>>>>

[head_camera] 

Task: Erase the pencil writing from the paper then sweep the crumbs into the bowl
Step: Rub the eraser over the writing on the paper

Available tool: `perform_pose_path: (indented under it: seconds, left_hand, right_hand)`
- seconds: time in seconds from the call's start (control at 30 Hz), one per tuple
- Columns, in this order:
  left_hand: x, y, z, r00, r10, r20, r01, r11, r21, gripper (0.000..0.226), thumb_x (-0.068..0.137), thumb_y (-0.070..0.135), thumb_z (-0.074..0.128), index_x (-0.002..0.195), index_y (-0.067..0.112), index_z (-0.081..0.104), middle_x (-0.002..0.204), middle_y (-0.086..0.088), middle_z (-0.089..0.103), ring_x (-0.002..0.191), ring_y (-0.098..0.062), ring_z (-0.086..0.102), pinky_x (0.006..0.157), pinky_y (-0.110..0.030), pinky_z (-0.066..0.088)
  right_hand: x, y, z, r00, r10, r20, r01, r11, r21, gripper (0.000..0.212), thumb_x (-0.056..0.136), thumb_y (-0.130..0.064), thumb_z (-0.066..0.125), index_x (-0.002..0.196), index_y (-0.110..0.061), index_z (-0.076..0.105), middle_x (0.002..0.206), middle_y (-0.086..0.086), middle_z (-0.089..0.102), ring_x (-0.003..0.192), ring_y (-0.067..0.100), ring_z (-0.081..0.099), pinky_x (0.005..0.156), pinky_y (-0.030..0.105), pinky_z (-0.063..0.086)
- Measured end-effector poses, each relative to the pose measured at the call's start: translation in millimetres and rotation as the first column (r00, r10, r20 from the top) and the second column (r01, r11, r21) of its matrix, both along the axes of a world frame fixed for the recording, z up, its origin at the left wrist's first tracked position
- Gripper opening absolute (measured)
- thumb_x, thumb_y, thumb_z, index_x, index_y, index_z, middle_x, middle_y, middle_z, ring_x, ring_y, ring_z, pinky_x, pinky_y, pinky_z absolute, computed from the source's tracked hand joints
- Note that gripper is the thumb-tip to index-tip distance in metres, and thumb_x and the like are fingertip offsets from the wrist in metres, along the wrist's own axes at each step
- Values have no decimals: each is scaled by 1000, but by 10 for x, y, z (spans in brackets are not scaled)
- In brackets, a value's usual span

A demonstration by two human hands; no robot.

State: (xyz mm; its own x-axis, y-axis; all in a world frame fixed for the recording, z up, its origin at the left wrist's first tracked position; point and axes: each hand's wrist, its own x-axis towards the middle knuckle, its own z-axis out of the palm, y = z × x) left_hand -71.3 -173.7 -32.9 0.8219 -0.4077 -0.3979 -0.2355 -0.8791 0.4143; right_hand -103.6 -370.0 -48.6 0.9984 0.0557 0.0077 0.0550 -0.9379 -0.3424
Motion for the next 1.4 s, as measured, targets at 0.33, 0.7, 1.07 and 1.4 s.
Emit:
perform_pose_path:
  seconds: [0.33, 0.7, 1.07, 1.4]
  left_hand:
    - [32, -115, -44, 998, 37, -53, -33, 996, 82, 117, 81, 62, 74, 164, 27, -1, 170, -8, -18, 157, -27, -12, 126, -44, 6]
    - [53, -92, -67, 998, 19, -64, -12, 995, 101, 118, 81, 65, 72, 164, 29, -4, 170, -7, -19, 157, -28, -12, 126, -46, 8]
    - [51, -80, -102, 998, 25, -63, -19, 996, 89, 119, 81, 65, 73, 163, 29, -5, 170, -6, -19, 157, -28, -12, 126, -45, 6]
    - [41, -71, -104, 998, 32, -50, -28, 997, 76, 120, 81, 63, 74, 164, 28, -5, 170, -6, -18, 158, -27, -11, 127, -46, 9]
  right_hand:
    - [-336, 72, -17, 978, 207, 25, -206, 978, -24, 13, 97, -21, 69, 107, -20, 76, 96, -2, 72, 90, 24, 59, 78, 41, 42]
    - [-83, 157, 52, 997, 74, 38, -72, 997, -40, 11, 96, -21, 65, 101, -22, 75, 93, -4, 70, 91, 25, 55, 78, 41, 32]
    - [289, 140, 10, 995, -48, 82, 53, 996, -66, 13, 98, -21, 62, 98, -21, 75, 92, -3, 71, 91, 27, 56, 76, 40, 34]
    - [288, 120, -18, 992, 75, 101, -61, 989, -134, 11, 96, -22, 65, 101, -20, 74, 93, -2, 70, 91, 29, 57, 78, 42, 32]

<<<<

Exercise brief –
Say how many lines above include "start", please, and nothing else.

Answer section –
2